Saved data entries
********************

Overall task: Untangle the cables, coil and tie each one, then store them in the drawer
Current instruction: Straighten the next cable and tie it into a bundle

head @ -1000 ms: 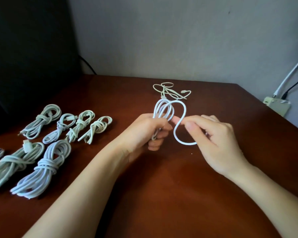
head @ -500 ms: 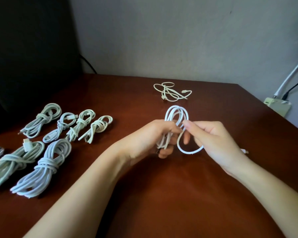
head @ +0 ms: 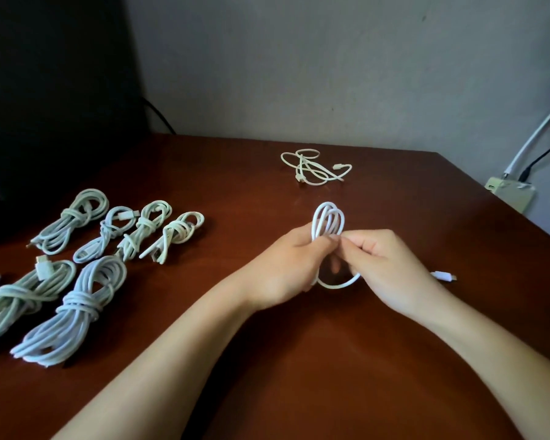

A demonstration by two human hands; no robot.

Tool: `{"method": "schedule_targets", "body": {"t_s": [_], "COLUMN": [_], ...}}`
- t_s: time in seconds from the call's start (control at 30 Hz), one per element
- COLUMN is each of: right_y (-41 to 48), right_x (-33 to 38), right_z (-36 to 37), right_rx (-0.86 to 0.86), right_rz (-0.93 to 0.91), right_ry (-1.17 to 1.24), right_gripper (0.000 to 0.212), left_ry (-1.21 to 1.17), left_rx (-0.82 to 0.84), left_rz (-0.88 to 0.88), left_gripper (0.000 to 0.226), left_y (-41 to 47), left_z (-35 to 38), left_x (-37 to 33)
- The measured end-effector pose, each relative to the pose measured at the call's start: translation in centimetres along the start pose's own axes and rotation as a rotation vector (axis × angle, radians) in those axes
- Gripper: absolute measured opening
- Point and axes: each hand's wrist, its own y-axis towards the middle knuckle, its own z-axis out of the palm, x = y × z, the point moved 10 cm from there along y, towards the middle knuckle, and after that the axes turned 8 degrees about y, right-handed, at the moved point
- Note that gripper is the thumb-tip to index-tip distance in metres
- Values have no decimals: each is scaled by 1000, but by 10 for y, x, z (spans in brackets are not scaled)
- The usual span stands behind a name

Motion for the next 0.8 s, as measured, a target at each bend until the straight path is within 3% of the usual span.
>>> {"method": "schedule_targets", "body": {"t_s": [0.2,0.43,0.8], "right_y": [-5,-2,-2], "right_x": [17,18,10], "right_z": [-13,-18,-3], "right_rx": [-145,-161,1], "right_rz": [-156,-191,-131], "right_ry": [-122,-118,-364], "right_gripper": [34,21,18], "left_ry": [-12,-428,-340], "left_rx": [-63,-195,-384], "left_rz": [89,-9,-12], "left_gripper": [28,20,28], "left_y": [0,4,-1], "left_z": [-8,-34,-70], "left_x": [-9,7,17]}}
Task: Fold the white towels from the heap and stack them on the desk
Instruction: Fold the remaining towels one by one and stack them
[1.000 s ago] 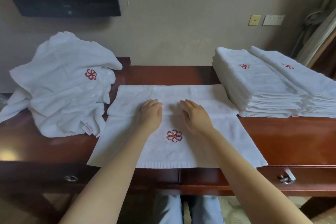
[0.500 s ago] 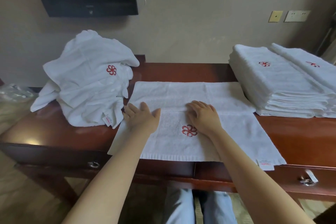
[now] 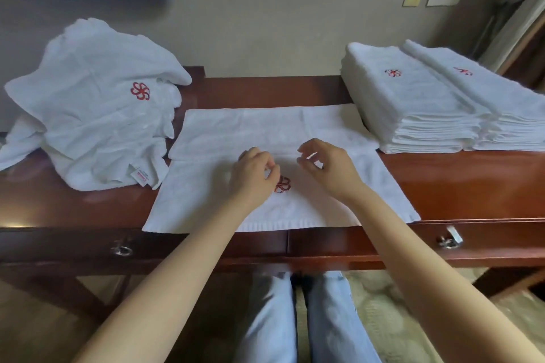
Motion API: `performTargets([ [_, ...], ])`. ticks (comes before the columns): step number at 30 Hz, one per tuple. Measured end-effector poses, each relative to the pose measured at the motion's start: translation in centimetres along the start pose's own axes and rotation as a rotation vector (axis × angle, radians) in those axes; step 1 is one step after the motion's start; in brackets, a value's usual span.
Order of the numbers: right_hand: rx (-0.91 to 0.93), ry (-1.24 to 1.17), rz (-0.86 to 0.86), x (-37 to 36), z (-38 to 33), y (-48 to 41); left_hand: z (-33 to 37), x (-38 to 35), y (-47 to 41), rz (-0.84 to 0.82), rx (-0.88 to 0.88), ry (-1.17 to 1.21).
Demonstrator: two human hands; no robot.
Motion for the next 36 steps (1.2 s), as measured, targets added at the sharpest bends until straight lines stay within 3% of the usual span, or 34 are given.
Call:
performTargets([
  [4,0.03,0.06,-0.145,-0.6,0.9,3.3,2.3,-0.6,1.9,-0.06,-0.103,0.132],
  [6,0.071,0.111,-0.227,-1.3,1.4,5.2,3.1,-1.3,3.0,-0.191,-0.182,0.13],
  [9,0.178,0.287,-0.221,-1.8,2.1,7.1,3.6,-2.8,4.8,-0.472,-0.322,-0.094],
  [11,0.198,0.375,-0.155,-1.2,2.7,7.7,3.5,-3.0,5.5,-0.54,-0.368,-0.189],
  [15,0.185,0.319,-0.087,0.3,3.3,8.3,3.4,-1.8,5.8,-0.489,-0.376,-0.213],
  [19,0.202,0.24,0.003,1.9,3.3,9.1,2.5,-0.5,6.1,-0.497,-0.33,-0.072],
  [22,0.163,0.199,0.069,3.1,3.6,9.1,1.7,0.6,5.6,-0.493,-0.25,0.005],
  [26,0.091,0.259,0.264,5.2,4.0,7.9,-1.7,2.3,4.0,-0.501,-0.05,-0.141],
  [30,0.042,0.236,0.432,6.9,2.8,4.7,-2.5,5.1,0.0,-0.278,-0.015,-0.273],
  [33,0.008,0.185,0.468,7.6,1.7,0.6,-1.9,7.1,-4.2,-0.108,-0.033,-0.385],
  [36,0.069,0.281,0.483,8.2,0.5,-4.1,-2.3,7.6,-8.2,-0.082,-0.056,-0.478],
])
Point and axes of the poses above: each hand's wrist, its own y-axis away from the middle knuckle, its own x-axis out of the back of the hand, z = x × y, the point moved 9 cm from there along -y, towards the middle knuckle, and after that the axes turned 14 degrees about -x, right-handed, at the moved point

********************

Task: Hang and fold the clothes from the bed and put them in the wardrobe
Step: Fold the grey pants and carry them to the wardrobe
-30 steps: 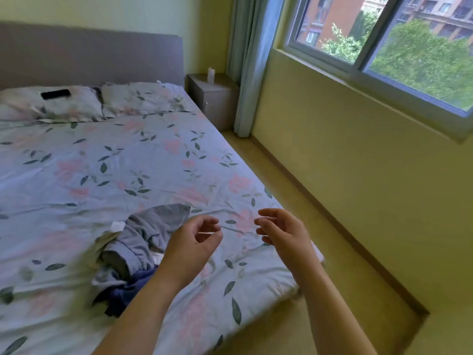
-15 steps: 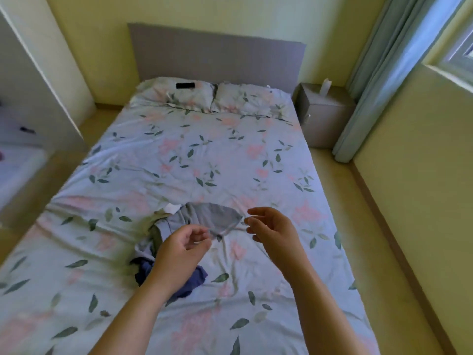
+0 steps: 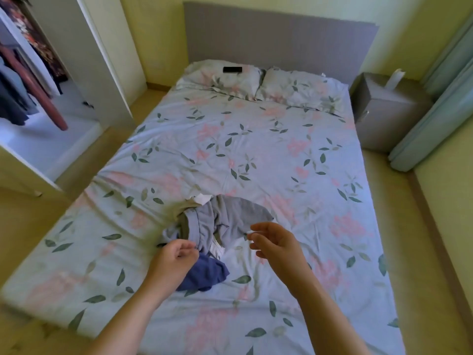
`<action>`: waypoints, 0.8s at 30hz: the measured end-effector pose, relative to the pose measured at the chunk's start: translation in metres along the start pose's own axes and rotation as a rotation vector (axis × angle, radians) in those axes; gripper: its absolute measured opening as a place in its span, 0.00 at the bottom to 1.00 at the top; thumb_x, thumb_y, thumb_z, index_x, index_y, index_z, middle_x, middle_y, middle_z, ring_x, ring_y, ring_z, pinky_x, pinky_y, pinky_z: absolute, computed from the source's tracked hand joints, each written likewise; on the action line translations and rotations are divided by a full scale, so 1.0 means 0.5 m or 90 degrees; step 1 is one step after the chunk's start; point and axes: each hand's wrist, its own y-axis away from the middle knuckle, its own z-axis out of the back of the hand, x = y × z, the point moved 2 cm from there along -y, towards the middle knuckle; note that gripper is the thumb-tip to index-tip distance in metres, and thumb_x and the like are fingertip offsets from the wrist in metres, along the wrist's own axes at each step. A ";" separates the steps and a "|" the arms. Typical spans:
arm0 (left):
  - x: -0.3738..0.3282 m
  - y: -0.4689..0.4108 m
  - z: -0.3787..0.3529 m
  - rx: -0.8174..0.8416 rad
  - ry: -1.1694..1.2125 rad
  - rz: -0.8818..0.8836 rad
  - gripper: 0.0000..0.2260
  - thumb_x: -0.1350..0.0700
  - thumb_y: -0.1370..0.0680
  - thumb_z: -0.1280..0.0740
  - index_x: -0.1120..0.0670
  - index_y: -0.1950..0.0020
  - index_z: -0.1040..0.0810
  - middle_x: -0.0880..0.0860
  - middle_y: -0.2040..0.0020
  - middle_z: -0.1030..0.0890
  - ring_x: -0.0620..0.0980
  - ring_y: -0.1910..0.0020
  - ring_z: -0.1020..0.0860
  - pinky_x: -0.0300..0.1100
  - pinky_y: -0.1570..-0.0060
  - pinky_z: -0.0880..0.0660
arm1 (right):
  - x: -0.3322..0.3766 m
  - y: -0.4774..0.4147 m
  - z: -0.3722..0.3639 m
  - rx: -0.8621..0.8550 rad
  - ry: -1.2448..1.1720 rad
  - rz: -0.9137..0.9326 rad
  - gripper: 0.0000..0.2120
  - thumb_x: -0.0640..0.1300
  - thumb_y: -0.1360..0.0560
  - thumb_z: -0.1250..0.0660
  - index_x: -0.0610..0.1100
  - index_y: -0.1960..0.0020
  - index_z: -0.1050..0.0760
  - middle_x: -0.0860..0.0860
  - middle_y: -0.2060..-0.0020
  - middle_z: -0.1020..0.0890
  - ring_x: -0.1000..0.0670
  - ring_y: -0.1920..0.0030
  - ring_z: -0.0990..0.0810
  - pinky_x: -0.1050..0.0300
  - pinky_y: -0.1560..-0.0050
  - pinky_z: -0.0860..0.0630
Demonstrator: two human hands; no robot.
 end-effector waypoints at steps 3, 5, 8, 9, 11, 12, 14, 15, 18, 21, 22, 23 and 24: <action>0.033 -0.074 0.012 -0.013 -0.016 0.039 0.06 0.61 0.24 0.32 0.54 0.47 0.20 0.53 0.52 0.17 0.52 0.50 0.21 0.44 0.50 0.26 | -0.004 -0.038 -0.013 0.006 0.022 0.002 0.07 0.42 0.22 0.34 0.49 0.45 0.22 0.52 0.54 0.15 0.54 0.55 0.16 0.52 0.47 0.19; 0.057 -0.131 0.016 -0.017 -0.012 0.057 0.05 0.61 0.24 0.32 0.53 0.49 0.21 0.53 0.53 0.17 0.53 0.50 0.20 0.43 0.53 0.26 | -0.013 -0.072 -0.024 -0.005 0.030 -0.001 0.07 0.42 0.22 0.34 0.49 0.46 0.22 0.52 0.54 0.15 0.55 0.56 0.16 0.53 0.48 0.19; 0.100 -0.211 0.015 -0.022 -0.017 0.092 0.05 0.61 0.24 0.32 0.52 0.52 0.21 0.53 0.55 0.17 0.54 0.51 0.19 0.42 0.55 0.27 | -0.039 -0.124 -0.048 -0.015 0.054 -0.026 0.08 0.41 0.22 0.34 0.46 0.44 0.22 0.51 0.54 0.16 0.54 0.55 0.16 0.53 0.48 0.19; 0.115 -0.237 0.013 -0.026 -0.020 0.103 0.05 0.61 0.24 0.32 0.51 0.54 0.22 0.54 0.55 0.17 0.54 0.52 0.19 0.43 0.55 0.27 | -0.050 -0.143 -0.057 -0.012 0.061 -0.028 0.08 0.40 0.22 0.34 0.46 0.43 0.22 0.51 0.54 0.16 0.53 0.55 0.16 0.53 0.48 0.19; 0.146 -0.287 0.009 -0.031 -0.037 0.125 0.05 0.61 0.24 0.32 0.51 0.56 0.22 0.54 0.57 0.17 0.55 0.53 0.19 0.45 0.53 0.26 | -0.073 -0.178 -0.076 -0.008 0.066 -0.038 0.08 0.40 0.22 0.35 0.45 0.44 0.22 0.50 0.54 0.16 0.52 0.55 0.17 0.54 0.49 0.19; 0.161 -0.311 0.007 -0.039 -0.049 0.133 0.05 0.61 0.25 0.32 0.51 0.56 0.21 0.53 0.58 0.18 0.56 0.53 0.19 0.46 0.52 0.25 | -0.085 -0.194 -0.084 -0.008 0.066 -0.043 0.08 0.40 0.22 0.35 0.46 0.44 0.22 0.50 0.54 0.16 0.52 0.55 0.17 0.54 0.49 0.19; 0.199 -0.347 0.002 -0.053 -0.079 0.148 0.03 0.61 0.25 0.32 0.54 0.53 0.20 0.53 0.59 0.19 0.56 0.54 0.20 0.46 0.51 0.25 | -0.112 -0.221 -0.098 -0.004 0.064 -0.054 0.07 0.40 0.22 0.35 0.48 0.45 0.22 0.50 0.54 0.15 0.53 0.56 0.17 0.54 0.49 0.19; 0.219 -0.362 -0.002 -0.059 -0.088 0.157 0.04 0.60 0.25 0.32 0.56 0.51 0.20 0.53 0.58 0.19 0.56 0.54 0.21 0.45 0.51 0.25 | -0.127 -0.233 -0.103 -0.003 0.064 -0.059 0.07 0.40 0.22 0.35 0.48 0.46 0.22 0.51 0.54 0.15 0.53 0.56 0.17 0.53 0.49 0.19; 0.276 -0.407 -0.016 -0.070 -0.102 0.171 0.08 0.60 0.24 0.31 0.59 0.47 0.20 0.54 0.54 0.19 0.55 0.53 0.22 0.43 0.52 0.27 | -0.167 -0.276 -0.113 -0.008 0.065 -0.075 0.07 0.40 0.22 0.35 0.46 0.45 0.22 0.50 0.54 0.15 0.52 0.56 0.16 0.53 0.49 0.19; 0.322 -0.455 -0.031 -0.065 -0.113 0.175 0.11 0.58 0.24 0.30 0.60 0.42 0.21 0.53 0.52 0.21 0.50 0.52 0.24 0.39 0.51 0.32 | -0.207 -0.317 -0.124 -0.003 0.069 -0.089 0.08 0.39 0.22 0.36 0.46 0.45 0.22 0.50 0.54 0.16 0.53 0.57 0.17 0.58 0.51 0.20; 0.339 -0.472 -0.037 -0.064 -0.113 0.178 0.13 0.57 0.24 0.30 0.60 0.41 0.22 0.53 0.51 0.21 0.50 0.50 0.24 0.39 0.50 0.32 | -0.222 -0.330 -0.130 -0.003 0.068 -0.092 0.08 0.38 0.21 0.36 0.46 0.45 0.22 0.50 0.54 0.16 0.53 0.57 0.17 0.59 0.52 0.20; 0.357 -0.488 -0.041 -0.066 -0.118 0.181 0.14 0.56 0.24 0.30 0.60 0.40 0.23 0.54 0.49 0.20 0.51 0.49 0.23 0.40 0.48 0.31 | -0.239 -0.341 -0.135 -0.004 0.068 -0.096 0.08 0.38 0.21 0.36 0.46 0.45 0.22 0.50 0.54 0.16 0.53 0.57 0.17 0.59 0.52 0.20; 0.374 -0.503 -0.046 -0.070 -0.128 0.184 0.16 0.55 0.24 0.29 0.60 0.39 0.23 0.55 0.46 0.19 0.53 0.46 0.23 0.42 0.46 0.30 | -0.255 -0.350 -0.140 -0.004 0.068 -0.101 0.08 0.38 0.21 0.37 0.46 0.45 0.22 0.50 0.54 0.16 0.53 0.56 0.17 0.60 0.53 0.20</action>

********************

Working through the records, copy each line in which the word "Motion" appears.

Answer space:
Motion for the next 0.8 s, as measured, a target at each bend until the straight path is within 3% of the usual span.
Motion API: `performTargets([ [_, ...], ])`. ticks (comes before the columns): step number at 30 Hz, one per tuple. Measured end-effector poses, each relative to the pose measured at the motion's start: translation in centimetres along the start pose's own axes and rotation as a rotation vector (axis × angle, radians) in those axes; step 1 is one step after the motion's start; in brackets, a value's usual span.
Motion for the next 36 steps (1.2 s), as measured, targets added at the sharpest bends until straight lines stay within 3% of the usual span, or 34 are given.

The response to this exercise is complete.